23,5 Km a Santiago, segnale tra Arzua e Pedrouzo

Da Ribadiso si sale per circa 4 km fino ad Arzua, sento Eros che con Antonio è già in cammino da più di un'ora, mi dice che rallenterà il passo per aspettarmi. Appena passato Arzua c'è un punto dove delle suore stanno raccogliendo informazioni e offerte sui pellegrini. Sono Italiane, una di loro è stata in Calabria, nel Cosentino. Subito dopo trovo una fontana di acqua corrente, freschissima, bevo e riempio la mia bottiglia. Incontro Eros e Antonio in un bar fermi ad aspettare che io arrivassi. Decido di passare con loro l'arrivo a Santiago, credo ormai per domani. Molta gente partita insieme a noi e incontrata durante la parte iniziale del cammino è già a Santiago. E' una giornata molto calda e umida, il sole è molto forte, e cerchiamo molto spesso riparo dentro ai boschi. Poco prima di Pedrouzo ci fermiamo in un bosco per quasi un'ora.
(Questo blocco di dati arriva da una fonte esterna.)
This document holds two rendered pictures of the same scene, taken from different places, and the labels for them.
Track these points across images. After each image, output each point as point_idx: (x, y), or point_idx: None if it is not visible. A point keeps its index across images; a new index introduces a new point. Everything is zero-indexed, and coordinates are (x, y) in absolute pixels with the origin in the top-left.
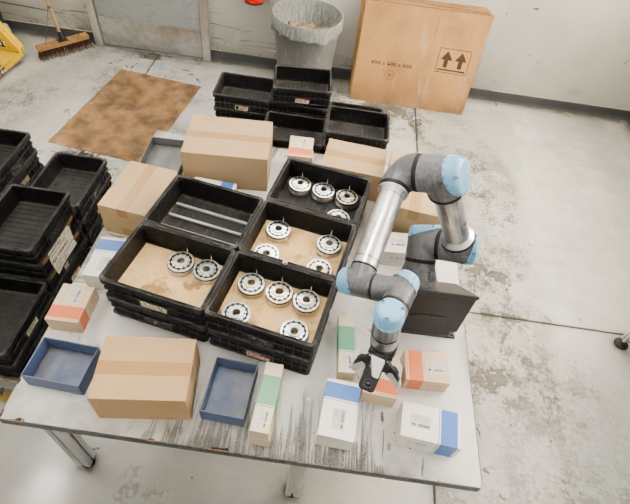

Santiago è vicinissimo, vorremmo andare oltre Pedrouzo per poi domani mattina poter arrivare a Santiago in mattinata. Giulia, la ragazza veneta Fisioterapista è avanti ed ha trovato un piccolo posto a Lavacolla, la zona dell'aereoporto di Santiago a 10 km dalla città. Gli diciamo di tenerci i posti letto così da non essere preoccupati anche se dovessimo arrivare in ritardo. Infatti arriviamo a destinazione intorno alle 19, e dopo una doccia ed il bucato cerchiamo subito un ristorante per poter cenare in quanto affamati e stanchi da una lunga e calda giornata. Insieme a Nikole, la ragazza americana, ceniamo in un bel ristorante Gallego, pesce e vino bianco della zona, Alvarino. Dopo un'abbondante cena, quasi a celebrare l'arrivo a Santiago, a brindare a questi giorni che dalla Francia fino a qui ci hanno regalato emozioni, momenti, esperienze, decidiamo di andare a letto per poterci ritrovare il mattino seguente presto, e percorrere questi ultimi 10 km insieme fino alla cattedrale di Santiago.

Attimi di follia






sabato 27 giugno 2015

Verso Portomarin e San Xiao do Camino.

"In questa notte di ragnatele, di fili notturni sul mio viso, l'alito largo del vento mi segue annusando i pantaloni, e quante dita stanno acchiappando note che cadono giù dal paradiso, e le giornate si chiudono dentro le serrature dei portoni" C. Baglioni


Bosco in Galizia, verso Portomarin

La mattina seguente dopo una bella colazione insieme al gruppo della sera precedente, ci incamminiamo verso Portomarin, con molta calma e osservando il paesaggio boschivo della Galizia. Sono meno di 20 km fino a Portomarin ed un paio di villaggi prima ci fermiamo in aerea di ristoro con amache ed un bel giardino per pranzare e riposare. Incontro parecchia gente conosciuta durante l'intero percorso, dalla ragazza Italo-Americana Nikole ad una coppia di Brasiliani che viaggia insieme ad un'altra coppia, lei Olandese, lui Belga. La ragazza Brasiliana ha origini calabresi ed ogni tanto mi parla in dialetto, credo dalla zona del Crotonese da quel poco che riesce a dire in arcaico. Sono rimasto più di 2 ore in questo posto, sia ad osservare i pellegrini che come dei viandanti affaticati trovavano ristoro e riposo in quest'oasi, ed anche ad osservare le facce stanche dei lavoratori del bar-ristorante che sembravano uguali alla mia o di chi come me lavora nel settore ospitalità, sorriso falso di cortesia (non sempre in Spagna ed Italia comunque), occhi rossi dalla stanchezza e dalla frustrazione, mai un week end disponibile per cercare di capire il perchè uno è nato, e il pensiero all'indomani mattina quando suonerà la sveglia per ripetere la stessa identica cosa del giorno prima. Lasciata l'oasi si riprosegue e dopo qualche kilometro arriviamo a Portomarin.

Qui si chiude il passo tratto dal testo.